=== Records contained in a dataset ===
+ + + + + + +

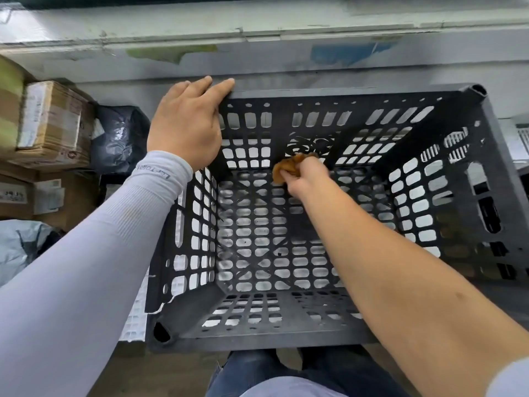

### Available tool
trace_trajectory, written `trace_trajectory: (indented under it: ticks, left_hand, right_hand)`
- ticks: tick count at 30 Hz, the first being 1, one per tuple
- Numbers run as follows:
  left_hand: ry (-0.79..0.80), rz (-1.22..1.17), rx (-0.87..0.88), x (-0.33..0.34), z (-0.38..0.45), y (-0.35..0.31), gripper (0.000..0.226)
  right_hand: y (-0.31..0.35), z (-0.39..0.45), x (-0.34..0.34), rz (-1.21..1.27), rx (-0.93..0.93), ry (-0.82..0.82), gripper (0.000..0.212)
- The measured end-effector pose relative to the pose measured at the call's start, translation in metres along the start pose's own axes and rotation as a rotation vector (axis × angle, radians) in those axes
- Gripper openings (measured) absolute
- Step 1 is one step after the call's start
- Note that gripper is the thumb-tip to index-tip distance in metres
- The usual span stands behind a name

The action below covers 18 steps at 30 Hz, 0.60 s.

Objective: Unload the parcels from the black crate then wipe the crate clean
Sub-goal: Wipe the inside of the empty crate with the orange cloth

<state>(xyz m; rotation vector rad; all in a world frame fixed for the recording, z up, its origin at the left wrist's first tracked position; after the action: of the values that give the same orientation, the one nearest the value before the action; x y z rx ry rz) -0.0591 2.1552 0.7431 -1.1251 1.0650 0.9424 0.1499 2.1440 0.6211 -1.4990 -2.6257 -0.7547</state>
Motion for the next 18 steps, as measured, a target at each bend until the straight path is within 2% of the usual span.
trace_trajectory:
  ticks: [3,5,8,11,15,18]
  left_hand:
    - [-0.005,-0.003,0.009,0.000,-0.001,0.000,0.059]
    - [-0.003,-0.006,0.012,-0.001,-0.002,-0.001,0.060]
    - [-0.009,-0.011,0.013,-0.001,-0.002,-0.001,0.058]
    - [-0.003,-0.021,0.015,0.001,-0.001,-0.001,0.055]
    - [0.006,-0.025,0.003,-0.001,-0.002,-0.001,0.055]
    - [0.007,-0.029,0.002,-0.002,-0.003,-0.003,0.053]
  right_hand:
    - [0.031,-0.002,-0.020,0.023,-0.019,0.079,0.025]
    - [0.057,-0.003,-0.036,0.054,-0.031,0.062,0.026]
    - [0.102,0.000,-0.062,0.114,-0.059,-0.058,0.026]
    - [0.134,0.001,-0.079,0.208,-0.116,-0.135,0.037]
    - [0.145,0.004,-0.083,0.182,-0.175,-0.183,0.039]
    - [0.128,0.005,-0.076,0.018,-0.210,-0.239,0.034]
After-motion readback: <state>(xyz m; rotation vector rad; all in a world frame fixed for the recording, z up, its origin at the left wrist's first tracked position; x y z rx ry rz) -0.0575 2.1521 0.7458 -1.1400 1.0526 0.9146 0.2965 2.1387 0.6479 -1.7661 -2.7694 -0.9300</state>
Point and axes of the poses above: each hand's wrist, its own z-axis towards the middle knuckle, its own x-axis out of the palm, y = z × x, the point moved 1 cm from there along z, towards the middle knuckle, and after that the axes turned 2 degrees about -x, right-handed, at the moved point
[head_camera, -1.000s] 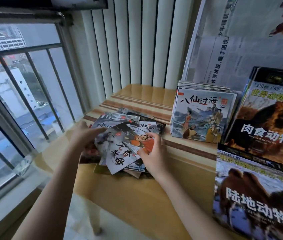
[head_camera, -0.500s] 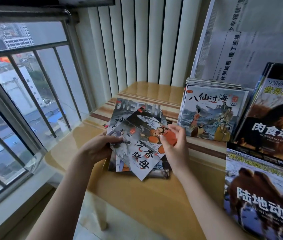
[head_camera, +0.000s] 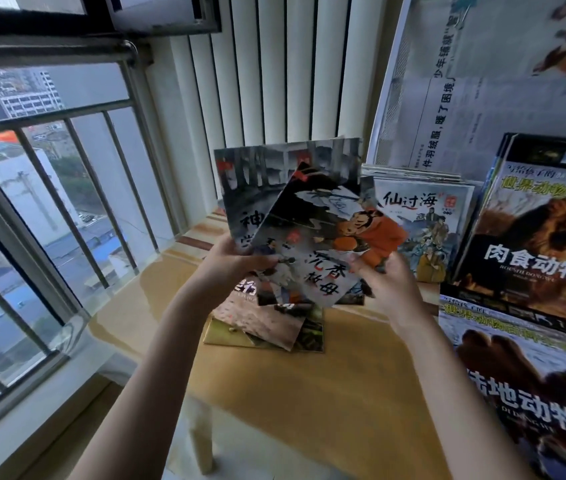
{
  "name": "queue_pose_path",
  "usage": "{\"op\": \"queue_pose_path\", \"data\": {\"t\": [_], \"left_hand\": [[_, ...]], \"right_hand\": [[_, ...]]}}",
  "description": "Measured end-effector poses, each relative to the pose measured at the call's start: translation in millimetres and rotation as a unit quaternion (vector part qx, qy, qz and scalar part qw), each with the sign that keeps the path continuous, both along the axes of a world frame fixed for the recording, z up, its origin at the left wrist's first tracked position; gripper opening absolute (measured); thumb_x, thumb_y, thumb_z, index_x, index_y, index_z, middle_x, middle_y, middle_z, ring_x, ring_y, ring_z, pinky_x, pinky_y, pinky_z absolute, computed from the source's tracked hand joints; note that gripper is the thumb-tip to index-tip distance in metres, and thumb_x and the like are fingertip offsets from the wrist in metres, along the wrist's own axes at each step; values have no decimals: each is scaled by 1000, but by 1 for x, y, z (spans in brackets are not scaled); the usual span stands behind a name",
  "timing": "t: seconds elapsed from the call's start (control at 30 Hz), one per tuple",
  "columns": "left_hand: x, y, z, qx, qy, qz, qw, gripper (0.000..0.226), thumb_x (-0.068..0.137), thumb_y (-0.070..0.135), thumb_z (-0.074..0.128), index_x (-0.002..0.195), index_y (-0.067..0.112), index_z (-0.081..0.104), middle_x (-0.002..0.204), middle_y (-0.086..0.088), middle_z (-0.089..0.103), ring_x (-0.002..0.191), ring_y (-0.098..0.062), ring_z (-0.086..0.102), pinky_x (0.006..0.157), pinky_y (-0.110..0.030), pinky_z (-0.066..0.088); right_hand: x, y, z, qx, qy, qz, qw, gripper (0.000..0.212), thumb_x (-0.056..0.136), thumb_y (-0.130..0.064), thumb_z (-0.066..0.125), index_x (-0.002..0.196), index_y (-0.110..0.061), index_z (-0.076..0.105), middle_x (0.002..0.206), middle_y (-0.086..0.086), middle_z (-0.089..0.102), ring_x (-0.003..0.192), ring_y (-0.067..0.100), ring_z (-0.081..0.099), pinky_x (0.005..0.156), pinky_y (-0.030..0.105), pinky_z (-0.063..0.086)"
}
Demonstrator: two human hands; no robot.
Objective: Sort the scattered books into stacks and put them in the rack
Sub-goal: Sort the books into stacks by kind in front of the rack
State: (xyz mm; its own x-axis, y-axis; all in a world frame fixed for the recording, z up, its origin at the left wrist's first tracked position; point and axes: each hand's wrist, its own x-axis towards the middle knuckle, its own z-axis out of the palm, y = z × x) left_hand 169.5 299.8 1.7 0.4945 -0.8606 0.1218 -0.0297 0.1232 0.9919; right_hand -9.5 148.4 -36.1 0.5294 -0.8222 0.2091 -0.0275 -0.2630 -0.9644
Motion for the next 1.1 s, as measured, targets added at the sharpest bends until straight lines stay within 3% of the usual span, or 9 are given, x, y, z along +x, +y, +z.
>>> {"op": "queue_pose_path", "data": {"t": [0.1, 0.2, 0.33, 0.5, 0.57, 0.7, 0.8, 0.97, 1.1], "left_hand": [[-24, -21, 10, -7, -51, -13, 999, 25, 76, -12, 66, 90, 8, 64, 74, 4, 72, 71, -11, 69, 60, -18, 52], [-47, -47, 13, -18, -46, -60, 997, 28, 75, -14, 66, 93, 7, 64, 81, -1, 73, 78, -17, 70, 67, -26, 55], [-80, -68, 3, -11, -37, -93, 995, 41, 69, -10, 74, 101, 12, 60, 90, -2, 73, 88, -22, 70, 72, -28, 57], [-105, -76, -15, -16, -29, -52, 998, 49, 72, 8, 78, 107, 29, 51, 97, 9, 68, 87, -2, 68, 72, -17, 53], [-109, -77, -17, -15, -9, -48, 999, 44, 75, 12, 77, 106, 29, 51, 96, 8, 67, 83, -3, 68, 71, -20, 54], [-107, -84, -12, -45, -20, -52, 997, 47, 77, 5, 75, 109, 30, 51, 104, 3, 67, 91, -8, 68, 74, -25, 57], [-109, -88, -5, -60, -55, -59, 995, 52, 75, 4, 76, 113, 28, 51, 108, 4, 66, 95, -8, 67, 74, -23, 55], [-108, -88, -8, -84, -82, -71, 991, 75, 68, 9, 82, 132, 25, 46, 117, 6, 64, 108, -11, 63, 90, -33, 54], [-119, -87, -17, -96, -115, -1, 989, 58, 69, 15, 83, 117, 26, 53, 112, 6, 65, 104, -11, 64, 91, -33, 53]], "right_hand": [[-32, -18, 17, -39, -6, -21, 999, 62, 69, -57, 72, 100, -5, 60, 101, 21, 66, 95, 33, 63, 88, 54, 49], [-67, -31, 28, -31, -28, -37, 998, 26, 77, -31, 73, 96, -18, 62, 98, 0, 69, 93, 14, 65, 87, 41, 51], [-104, -38, 20, -14, -5, -78, 997, 34, 71, -41, 75, 97, -28, 58, 103, -12, 65, 104, 11, 60, 79, 23, 46], [-122, -46, -5, 25, 37, -107, 993, 87, 79, -42, 69, 149, -16, 23, 153, -5, 26, 140, 14, 24, 110, 32, 24], [-123, -48, -10, 40, 19, -110, 993, 84, 79, -42, 70, 147, -16, 27, 149, -9, 32, 136, 11, 31, 110, 31, 27], [-127, -46, -6, 1, 28, -87, 996, 90, 56, -74, 70, 129, -28, 44, 143, -5, 45, 132, 19, 42, 107, 49, 37], [-127, -47, 7, -21, 8, -72, 997, 93, 60, -72, 70, 137, -32, 39, 143, -9, 44, 131, 12, 42, 106, 39, 36], [-125, -42, 12, -16, -72, -66, 995, 33, 78, -37, 66, 108, -34, 51, 98, -26, 60, 89, -18, 57, 78, 6, 45], [-108, -27, -4, -6, -71, -44, 996, 20, 87, -34, 58, 107, -36, 54, 104, -21, 61, 93, -16, 56, 89, 17, 44]]}}
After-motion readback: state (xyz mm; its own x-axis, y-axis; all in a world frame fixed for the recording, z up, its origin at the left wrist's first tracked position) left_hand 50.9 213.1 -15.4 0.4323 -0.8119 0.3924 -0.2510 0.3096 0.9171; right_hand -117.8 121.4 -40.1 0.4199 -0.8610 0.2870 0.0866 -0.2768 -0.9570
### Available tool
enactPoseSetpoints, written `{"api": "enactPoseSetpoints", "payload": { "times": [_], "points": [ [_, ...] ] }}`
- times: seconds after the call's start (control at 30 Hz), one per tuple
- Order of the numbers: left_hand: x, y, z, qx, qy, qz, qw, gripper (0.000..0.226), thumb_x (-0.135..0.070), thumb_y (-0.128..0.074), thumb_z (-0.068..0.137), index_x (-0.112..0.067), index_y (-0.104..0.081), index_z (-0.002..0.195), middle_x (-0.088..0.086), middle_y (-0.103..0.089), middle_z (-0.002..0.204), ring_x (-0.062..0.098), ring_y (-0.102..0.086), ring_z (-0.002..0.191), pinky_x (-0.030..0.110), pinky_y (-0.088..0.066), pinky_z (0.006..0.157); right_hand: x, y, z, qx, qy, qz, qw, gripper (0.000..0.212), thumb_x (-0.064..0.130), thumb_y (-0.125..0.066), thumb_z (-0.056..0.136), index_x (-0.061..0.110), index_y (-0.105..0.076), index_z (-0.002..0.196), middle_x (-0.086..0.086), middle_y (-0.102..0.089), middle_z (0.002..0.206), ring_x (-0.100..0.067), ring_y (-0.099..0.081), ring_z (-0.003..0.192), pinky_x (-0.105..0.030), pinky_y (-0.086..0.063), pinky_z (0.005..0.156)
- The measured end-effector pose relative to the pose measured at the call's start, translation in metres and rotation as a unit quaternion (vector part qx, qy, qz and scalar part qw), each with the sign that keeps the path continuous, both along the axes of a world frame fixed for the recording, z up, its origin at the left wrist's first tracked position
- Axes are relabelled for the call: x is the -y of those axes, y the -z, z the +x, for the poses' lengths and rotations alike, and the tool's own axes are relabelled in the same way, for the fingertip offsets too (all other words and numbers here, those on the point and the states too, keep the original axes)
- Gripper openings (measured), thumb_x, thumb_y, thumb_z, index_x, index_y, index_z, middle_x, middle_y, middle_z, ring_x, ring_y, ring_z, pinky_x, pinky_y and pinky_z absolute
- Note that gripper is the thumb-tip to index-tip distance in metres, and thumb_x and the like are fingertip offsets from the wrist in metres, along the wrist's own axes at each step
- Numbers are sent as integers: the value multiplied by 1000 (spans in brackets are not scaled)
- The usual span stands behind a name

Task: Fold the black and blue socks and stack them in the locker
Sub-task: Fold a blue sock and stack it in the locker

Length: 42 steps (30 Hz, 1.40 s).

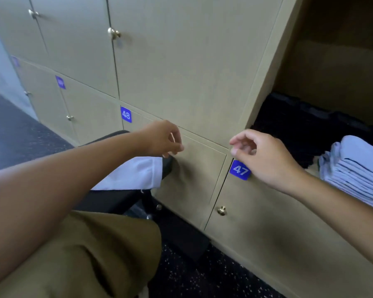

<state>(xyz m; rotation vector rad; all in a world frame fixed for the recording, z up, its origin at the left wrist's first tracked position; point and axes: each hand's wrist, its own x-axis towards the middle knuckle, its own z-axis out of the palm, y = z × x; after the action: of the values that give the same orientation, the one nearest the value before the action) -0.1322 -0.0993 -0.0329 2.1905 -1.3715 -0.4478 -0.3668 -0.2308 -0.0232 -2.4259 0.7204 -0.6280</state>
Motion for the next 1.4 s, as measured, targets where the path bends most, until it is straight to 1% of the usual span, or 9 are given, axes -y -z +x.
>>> {"api": "enactPoseSetpoints", "payload": {
  "times": [0.1, 0.2, 0.3, 0.4, 0.73, 0.83, 0.97, 1.17, 1.4],
  "points": [
    [-11, 15, 23, 62, -20, 63, 996, 11, -28, -77, 87, -20, -71, 90, -7, -71, 81, 20, -69, 82, 33, -56, 80, 0, 11, 3, -32, -27, 11, 999, 13, 21, -69, 91, 28, -69, 102, 12, -68, 90, -6, -60, 78, -13, -44, 72],
    [-15, 27, 37, 104, -27, 114, 988, 26, -28, -77, 88, -14, -71, 109, 2, -70, 109, 26, -64, 103, 41, -54, 95, 0, 20, 6, -60, -50, 21, 997, 15, 22, -70, 91, 30, -69, 103, 12, -70, 94, -5, -60, 80, -10, -44, 72],
    [-13, 38, 49, 124, -13, 159, 979, 41, -28, -74, 92, -11, -64, 128, 9, -65, 128, 29, -61, 116, 39, -49, 102, 0, 26, 10, -80, -67, 28, 994, 16, 24, -71, 91, 31, -68, 106, 14, -69, 96, -7, -64, 85, -21, -51, 80],
    [-10, 49, 61, 133, -10, 190, 973, 50, -26, -72, 95, -10, -55, 140, 11, -61, 136, 30, -58, 123, 36, -46, 103, 1, 30, 12, -97, -82, 31, 991, 16, 26, -70, 92, 33, -67, 105, 15, -69, 96, -2, -62, 85, -8, -45, 73],
    [-4, 64, 76, 119, -7, 227, 967, 24, -24, -69, 95, -12, -65, 115, 7, -62, 110, 22, -56, 95, 29, -41, 76, 2, 36, 22, -130, -92, 42, 986, 16, 28, -69, 93, 36, -66, 106, 15, -68, 102, 1, -62, 87, -11, -42, 72],
    [-6, 57, 76, 109, 5, 188, 976, 10, -22, -67, 96, -16, -59, 98, 1, -58, 94, 21, -53, 88, 27, -39, 68, 1, 36, 25, -131, -92, 48, 986, 16, 28, -70, 92, 37, -66, 106, 16, -68, 101, 1, -62, 87, -13, -42, 72],
    [-11, 41, 72, 64, 39, 101, 992, 19, -18, -71, 94, -18, -55, 84, -1, -56, 82, 21, -49, 78, 30, -40, 64, -2, 36, 27, -111, -89, 70, 987, 18, 28, -71, 92, 32, -68, 110, 15, -69, 102, 2, -62, 86, -6, -44, 73],
    [-7, 15, 45, -18, 101, 1, 995, 19, -13, -77, 89, -16, -60, 82, -7, -64, 77, -2, -54, 59, 14, -42, 62, -5, 30, 32, -82, -68, 120, 987, 39, 35, -73, 89, 26, -62, 126, 14, -68, 113, -4, -65, 99, -21, -48, 84],
    [1, 1, 8, -90, 143, -75, 983, 14, -3, -72, 92, 3, -60, 92, 8, -62, 85, -5, -54, 56, 7, -41, 56, -3, 23, 33, -52, -65, 152, 985, 52, 38, -78, 85, 22, -60, 131, 8, -68, 118, -8, -67, 105, -33, -53, 99]
  ]
}}
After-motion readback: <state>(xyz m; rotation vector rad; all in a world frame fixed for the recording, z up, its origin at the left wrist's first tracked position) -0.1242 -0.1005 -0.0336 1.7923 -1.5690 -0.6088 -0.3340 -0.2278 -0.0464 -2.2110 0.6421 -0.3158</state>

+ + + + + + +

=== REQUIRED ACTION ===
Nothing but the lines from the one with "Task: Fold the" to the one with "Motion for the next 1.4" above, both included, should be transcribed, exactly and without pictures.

=== EXERCISE RESULT ===
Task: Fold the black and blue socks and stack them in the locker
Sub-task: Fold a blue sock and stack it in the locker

Length: 42 steps (30 Hz, 1.40 s).


<state>(xyz m; rotation vector rad; all in a world frame fixed for the recording, z up, its origin at the left wrist's first tracked position; point and axes: each hand's wrist, its own x-axis towards the middle knuckle, its own z-axis out of the palm, y = z × x; after the action: of the values that give the same orientation, the one nearest the value before the action) -0.1322 -0.0993 -0.0329 2.1905 -1.3715 -0.4478 -0.3668 -0.2308 -0.0232 -2.4259 0.7204 -0.6280</state>
Motion for the next 1.4 s, as measured, targets where the path bends most, until it is straight to 1% of the usual span, or 9 are given, axes -y -z +x.

The exercise requires no additional answer.